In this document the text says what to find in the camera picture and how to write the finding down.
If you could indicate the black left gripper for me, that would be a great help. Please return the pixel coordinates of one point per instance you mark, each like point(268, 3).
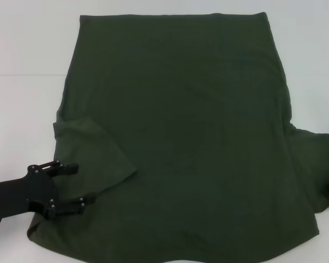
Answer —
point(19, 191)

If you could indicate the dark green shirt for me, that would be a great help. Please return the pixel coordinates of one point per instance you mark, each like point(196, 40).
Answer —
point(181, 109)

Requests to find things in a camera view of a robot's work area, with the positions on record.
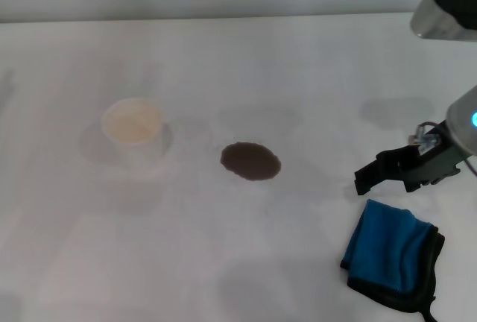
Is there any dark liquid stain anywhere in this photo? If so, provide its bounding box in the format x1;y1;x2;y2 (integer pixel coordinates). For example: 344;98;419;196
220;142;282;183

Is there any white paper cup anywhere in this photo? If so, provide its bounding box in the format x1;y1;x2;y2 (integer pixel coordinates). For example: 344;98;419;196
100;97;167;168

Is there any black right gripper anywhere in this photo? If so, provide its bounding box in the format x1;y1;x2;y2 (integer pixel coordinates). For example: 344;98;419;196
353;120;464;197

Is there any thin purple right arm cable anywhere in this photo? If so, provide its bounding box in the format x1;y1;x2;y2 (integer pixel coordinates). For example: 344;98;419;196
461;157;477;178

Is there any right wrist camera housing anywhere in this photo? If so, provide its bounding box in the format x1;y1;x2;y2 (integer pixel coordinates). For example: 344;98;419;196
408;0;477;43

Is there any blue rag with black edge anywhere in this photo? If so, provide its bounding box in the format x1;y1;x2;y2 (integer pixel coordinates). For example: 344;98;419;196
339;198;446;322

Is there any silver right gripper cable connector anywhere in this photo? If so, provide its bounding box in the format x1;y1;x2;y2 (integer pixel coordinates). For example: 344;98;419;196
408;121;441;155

========

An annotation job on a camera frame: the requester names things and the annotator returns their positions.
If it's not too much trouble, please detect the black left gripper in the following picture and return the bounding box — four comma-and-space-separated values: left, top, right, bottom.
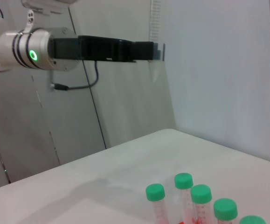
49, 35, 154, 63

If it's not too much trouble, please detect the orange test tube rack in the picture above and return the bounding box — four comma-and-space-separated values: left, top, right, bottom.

========

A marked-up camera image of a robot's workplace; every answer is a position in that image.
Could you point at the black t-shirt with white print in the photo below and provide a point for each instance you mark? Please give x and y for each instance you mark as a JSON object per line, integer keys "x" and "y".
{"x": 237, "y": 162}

========

### [TASK ITEM]
Where does "great" appear in the records above? Copy each line that holds it.

### [ANSWER TO THIS PROBLEM]
If you could indicate the black left gripper for me, that would be a great help. Please return the pixel coordinates of one point per instance you mark, each like point(268, 3).
If you could indicate the dark green shirt for me, that would be a great help. Please return the pixel coordinates of one point per instance you mark, each like point(196, 40).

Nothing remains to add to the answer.